[[ Material provided, beginning ]]
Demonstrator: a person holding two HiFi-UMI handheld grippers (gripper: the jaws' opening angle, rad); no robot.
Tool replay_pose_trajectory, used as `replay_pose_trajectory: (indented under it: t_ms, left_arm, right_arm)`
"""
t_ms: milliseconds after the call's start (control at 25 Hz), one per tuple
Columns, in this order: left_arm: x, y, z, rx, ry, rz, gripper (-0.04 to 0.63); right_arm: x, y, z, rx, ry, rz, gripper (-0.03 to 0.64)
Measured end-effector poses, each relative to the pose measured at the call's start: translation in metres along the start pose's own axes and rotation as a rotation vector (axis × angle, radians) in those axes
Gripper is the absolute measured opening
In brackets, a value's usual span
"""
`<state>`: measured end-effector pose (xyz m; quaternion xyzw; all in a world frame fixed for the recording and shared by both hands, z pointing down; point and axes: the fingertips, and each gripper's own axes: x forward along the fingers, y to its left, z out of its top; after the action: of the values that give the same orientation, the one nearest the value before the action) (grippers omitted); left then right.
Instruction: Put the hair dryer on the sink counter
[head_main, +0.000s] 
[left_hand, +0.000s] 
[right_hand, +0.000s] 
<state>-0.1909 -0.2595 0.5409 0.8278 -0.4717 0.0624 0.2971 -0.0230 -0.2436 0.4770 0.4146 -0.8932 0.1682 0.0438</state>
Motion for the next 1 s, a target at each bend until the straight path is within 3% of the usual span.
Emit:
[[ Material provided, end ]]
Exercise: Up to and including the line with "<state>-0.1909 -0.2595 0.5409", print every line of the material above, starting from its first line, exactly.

Written response:
Demonstrator: a person holding two HiFi-UMI handheld grippers (gripper: the jaws' opening angle, rad); no robot.
Tool replay_pose_trajectory, used as `replay_pose_trajectory: (indented under it: t_ms, left_arm, right_arm)`
"""
t_ms: milliseconds after the call's start (control at 25 Hz), one per tuple
Columns, in this order: left_arm: x, y, z, rx, ry, rz, gripper (-0.04 to 0.63); right_arm: x, y, z, rx, ry, rz, gripper (-0.03 to 0.64)
Measured end-effector poses, each relative to the pose measured at the call's start: translation in metres along the start pose's own axes and rotation as a rotation vector (axis × angle, radians) in those axes
Gripper is the absolute measured opening
In brackets, a value's usual span
"""
`<state>`: measured end-effector pose (xyz m; quaternion xyzw; all in a world frame fixed for the recording and shared by both hands, z pointing down; point and axes: the fingertips, and each gripper's own axes: x forward along the fingers, y to its left, z out of its top; after the action: of the values that give the same orientation, the one nearest the value before the action) (grippers omitted); left then right.
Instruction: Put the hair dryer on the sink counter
[head_main, +0.000s] 
[left_hand, +0.000s] 
[right_hand, +0.000s] 
<state>-0.1909 -0.2595 0.5409 0.8278 -0.4717 0.0624 0.2971 -0.0230 -0.2436 0.4770 0.4146 -0.8932 0.1682 0.0438</state>

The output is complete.